I. Guilt Phase—Prosecution’s Case

The prosecution presented evidence of the following events leading up to the May 8, 1984, death of Ronald Ewing. In late 1983, Ewing had established a business in Sausalito selling worthless Alaskan oil and gas leases over the telephone to unsuspecting investors.

Sometime in late 1983 or early 1984, Michael Anthony, who was previously acquainted with Ewing, contacted Ewing concerning a business Anthony had started to sell gold and other precious metal investments over the telephone. Anthony’s business, which he had started with Ronald McIntosh, was called First International Trading Company (FITC). During this time, Anthony and McIntosh were on parole after being convicted of federal crimes.

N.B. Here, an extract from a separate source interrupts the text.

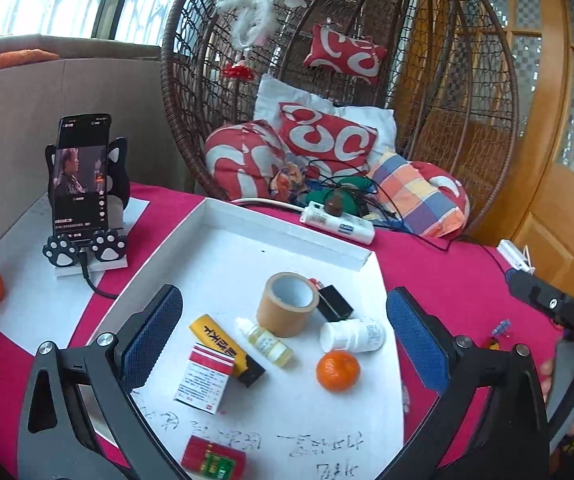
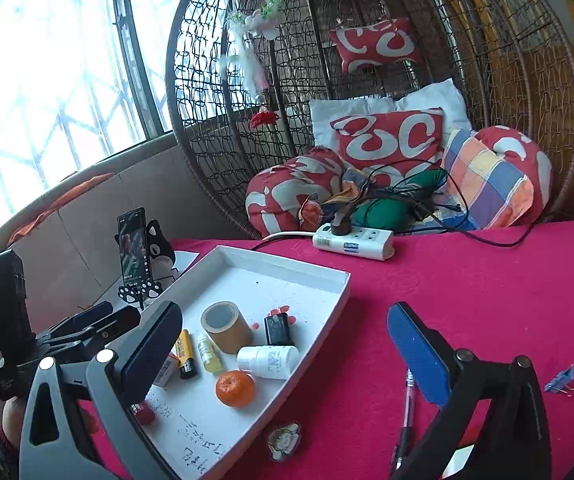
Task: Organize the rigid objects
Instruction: 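Grasp the black pen with the left gripper while the right gripper grasps the cartoon sticker, then carry the black pen and sticker into the white tray and release both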
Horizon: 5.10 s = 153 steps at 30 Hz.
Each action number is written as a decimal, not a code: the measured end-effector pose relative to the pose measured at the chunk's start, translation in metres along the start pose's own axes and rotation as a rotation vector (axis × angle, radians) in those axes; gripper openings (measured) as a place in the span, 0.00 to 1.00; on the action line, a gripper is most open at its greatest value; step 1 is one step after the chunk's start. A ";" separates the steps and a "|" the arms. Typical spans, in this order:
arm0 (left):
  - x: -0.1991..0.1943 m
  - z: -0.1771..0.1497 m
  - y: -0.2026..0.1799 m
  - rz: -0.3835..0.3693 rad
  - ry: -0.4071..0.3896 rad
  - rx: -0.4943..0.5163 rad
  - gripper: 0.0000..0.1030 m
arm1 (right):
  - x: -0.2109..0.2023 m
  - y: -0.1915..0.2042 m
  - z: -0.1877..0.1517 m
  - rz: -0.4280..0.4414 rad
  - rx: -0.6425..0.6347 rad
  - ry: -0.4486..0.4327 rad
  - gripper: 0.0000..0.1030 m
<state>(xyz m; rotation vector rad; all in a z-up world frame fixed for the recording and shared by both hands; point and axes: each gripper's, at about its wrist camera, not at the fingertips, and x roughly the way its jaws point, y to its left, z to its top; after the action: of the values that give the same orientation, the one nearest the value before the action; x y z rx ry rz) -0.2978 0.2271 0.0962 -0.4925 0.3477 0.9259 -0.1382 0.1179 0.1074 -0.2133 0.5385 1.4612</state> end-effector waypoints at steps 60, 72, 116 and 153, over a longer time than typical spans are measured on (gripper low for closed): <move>0.090 -0.082 -0.205 -0.208 0.358 0.344 0.09 | -0.128 -0.119 -0.068 -0.215 0.121 -0.087 0.32; 0.022 -0.046 -0.213 -0.268 0.163 0.361 0.09 | -0.145 -0.094 -0.045 -0.175 0.068 -0.156 0.32; -0.003 -0.018 -0.103 -0.188 0.068 0.134 0.09 | -0.086 -0.017 -0.027 -0.053 -0.091 -0.020 0.32; 0.037 0.012 0.006 0.029 0.077 0.048 0.09 | 0.042 0.076 -0.016 0.141 -0.227 0.178 0.32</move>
<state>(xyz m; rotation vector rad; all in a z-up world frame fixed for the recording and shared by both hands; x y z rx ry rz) -0.2809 0.2617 0.0865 -0.4807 0.4469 0.9260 -0.2152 0.1566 0.0879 -0.4968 0.5393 1.6511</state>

Ewing provided Anthony with a loan to fund FITC’s operations, subleased office space to FITC, and transferred some of his salespersons to work for FITC. Ewing received a percentage of FITC’s sales in return. FITC grew rapidly in the first half of 1984, while Ewing’s business declined and had closed by April 1984.

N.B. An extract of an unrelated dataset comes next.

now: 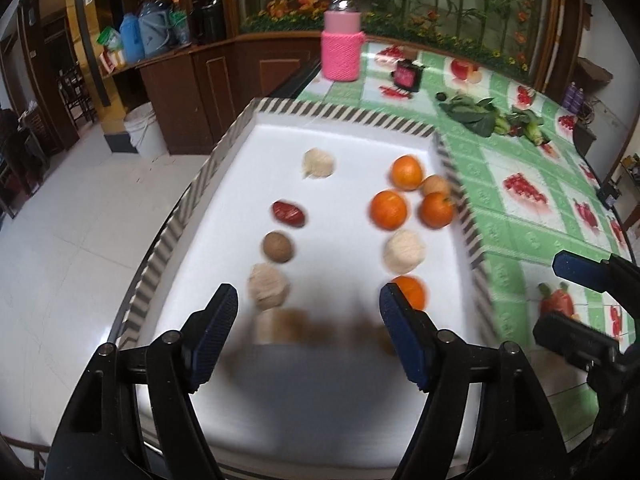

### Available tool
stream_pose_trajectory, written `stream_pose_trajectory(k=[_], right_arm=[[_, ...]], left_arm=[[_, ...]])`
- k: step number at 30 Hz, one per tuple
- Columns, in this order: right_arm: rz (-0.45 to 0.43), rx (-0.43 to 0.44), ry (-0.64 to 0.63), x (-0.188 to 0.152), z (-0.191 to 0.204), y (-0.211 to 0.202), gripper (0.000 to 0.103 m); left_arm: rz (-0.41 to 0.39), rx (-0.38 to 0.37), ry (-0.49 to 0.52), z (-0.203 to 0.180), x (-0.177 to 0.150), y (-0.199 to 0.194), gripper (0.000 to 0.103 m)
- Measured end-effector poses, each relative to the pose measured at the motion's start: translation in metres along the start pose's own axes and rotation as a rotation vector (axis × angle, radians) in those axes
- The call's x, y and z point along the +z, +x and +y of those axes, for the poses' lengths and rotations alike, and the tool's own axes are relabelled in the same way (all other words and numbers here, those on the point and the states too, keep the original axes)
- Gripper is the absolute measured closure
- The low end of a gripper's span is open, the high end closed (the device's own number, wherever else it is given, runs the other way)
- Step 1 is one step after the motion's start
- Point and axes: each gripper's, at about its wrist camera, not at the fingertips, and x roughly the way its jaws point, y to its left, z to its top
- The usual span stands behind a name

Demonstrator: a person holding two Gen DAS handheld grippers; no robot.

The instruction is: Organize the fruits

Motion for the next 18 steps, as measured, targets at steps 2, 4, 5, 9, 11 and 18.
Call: stream_pose_trajectory(k=[2, 4, 5, 9, 11, 18], right_arm=[[-0.011, -0.014, 0.028, -0.002, -0.012, -0.007, 0.027], [-0.024, -0.034, 0.038, -0.006, -0.022, -0.016, 0.027], [-0.031, -0.050, 0.040, -0.008, -0.027, -0.021, 0.027], [-0.059, -0.102, 0.070, -0.018, -0.048, -0.041, 0.021], [-0.072, -0.121, 0.094, -0.022, -0.058, -0.049, 0.017], [-0.093, -0.184, 0.196, -0.042, -0.107, -0.075, 0.016]], left_arm=[[-0.012, -0.023, 0.010, -0.012, 0.003, -0.003, 0.029], [-0.019, -0.036, 0.024, -0.022, 0.006, -0.005, 0.029], [-0.023, -0.042, 0.031, -0.028, 0.007, -0.006, 0.029], [-0.014, -0.078, 0.055, -0.050, 0.008, -0.004, 0.029], [-0.002, -0.095, 0.059, -0.057, 0.008, -0.003, 0.029], [0.008, -0.142, 0.059, -0.065, 0.017, -0.004, 0.029]])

Ewing and Anthony were chronic cocaine users, as was much of FITC’s staff with the exception of McIntosh. Ewing and. Anthony had a contentious relationship and frequently argued about money that Ewing believed Anthony owed him. Anthony in turn wished to discontinue paying a percentage of FITC’s sales to Ewing. In their arguments, they threatened each other with physical violence. At some point, Ewing began to threaten that if his demands were not met he would inform the Wall Street Journal and otherwise publicize the involvement of Anthony and McIntosh, as convicted felons, in FITC. Anthony told his girlfriend that Ewing was blackmailing him; once when Anthony and his girlfriend were high on cocaine and imagined that Ewing was prowling around the house they were in, he told her that before Ewing had the chance to do anything to him he would kill or “take care of’ Ewing.

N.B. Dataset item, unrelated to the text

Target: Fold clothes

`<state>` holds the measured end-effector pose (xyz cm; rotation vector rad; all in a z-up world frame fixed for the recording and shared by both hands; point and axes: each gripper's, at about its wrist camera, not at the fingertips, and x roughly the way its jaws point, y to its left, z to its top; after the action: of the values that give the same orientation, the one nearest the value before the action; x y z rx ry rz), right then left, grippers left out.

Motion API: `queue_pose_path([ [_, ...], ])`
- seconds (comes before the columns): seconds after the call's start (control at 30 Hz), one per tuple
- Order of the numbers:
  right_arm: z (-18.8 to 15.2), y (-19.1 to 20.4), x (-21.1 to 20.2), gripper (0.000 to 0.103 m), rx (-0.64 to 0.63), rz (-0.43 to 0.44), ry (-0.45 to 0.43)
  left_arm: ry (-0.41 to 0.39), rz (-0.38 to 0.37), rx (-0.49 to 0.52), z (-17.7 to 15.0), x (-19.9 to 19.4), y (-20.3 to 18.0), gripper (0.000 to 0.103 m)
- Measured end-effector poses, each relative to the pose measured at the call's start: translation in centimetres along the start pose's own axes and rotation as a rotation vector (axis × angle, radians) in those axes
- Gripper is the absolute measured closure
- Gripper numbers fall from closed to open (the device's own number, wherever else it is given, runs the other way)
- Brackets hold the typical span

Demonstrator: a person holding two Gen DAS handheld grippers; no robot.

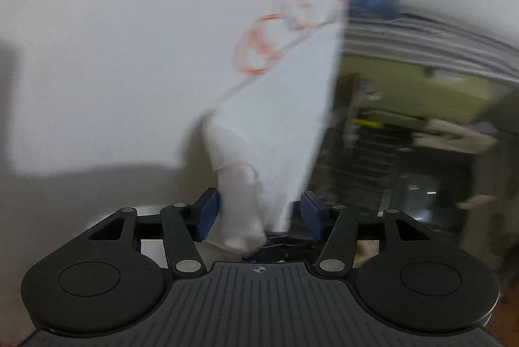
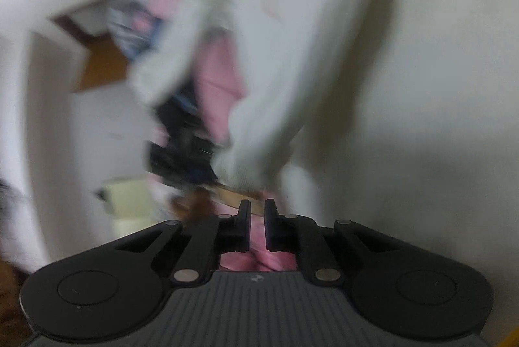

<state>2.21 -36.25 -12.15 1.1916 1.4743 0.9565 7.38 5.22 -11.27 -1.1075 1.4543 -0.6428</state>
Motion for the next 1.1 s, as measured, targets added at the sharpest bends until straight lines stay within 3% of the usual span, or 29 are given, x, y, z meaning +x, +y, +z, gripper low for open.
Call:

Defendant Drax Quartermain and David Younge met at the Federal Correctional Institution (FCI) in Pleasanton, California. Defendant and *608 Younge were both convicted federal felons in the federal witness protection program, had extensive criminal records, and had testified as prosecution witnesses in federal criminal proceedings. By 1984, defendant and Younge had been paroled; Younge had established a company called Devereaux Capital Corporation with drug money that he was permitted to retain as part of his federal plea agreement. Younge was president of Devereaux Capital and he hired defendant as a consultant. Younge also became a principal witness against defendant.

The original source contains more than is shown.